I've started reading through every political cartoon on GoComics every Monday, and Wayne Stayskal is the Ferd'nand of politics. And he needs to teach his pony a second trick.

      

      You may remember him doing the EXACT SAME JOKE last month. In fact, this the fourth time he's done it in a month, and the third in a month involving shoveling snow.
      A tad obsessed is he--so obsessed with his single brilliant argument "Global warming isn't happening because it gets cold in the winter!" that I wonder if his paychecks are signed by Exxon.
      By the way, on Saturday it hit 72 degrees here. Over twice the norm. It's been 10 to 20 degrees above normal almost every day since October. I don't know where Stayskal lives, but "Tribune" makes me think of Chicago. And today, it's 10 degrees above normal there, and, like here, with only a trace of snowfall all season.
      Maybe he lives in Colorado. But Colorado's getting it's own freaky weather, with too much snow. And no matter what the GW deniers fantasize, freaky weather is the true calling card of the coming worldwide disaster.
      Oh, wait--he works at the Tampa Tribune in Florida! He knows all about snow. And today, in Tampa it's only 13 degrees above normal. Since Tampa is one of the parts of Florida that'll be underwater in a decade or three, he can draw--well, "scribble" is a better description of his style--his cartoons wearing a warm'n'snug scuba suit.

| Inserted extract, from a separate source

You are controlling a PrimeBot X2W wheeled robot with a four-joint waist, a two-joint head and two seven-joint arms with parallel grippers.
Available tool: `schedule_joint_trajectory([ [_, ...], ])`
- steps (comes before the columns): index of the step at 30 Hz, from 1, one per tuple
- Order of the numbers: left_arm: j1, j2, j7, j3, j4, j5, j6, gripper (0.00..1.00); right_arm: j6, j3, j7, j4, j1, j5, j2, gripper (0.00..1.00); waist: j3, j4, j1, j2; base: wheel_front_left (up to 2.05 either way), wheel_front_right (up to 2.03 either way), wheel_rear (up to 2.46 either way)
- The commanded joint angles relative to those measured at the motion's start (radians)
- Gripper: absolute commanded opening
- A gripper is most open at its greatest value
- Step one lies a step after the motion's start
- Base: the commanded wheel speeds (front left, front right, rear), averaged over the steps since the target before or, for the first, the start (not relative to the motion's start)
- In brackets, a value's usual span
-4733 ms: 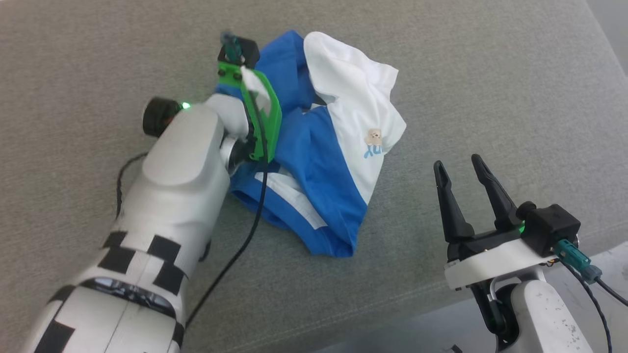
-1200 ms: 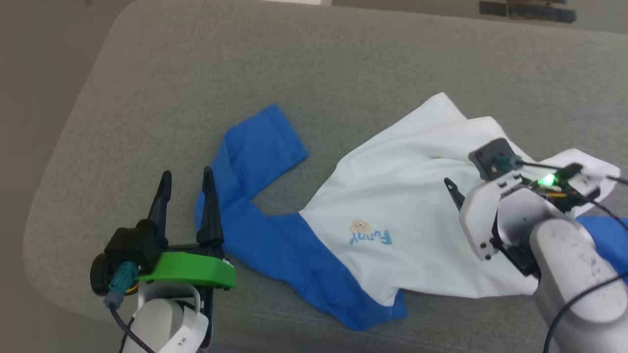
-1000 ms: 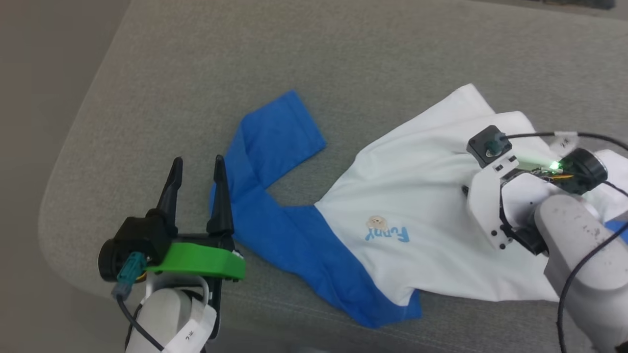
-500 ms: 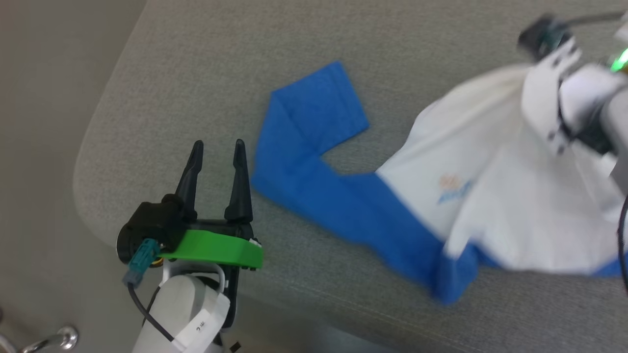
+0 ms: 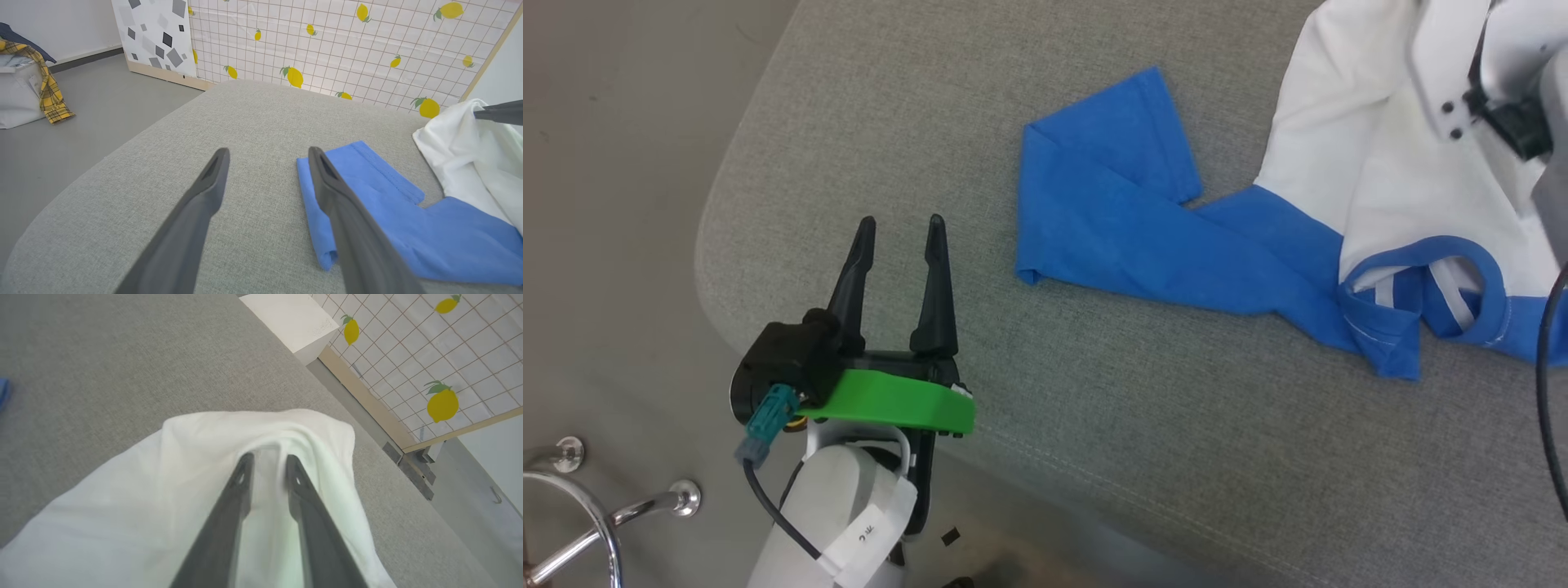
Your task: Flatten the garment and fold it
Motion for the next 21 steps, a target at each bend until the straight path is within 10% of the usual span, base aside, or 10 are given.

      Via Kirk and other people, Cyriak's animated GIFs loop. Pretty awesome!

1/9

1/10


      Something that everyone will find boring, it's Neil Innes and some Python guy singing Boring. Don't blame me; told you so in advance.

1/11

1/12


      A doddering old customer, precariously half-walking on a cane, asked me for help in finding a bottle of Camelot chardonnay. He was easily in his late 80s, and with his white goatee looked like the generic old men who populated early 1930s cartoons.
      I asked him if needed help carrying his purchase to his car, but he declined and bravely staggered on his one good leg and his cane. That's when I noticed that he was wearing a Frank Sinatra ballcap. And an Iron Maiden leather tour jacket.
      I think he was "Eddie's" father.

1/13


      I'm a fan of crossword puzzles and love the Boston Globe puzzle that's in the weekly free paper, and so is one of my coworkers. Except that I like to solve them, and she likes to do them with the answers in front of her. If she can't immediately figure out a clue, she looks at the solution, fills it in, and moves to the next clue. I really don't get the appeal of that. She's probably one of those people who only watches movies that have trailers that give away the entire plot.
      Somebody brought in the Hartford Courant (America's oldest newspaper), and to her dismay, their crossword only had the answers to the previous day's puzzle. She had to figure out today's herself! And I found out why she likes having the answers in front of her: she sucks at crosswords if she doesn't.
      After 2 hours, she'd filled in about 8 clues. I just glanced at it--some of us are too busy at work to splay over the counter doing crosswords. But given a 3-letter word for "Many Star Trek characters," my guess would've been "E.T.s" She went with "men." Well, it is true. So would be "alive," but that's too many letters and discriminates against the redshirts.
      While I know next to nothing about modern French literature, six letters for "onetime friend of Camus" would lead me to guess "Sartre," as they were contemporaries. But she reads People magazine, and thus knows more about the lives of celebrities than I do. I guess that's why she went with "Vickie."

1/14

1/15

1/16


      Chibis of The Doctor's Girls (click to enlarge, obviously). Always been a Leela man m'self.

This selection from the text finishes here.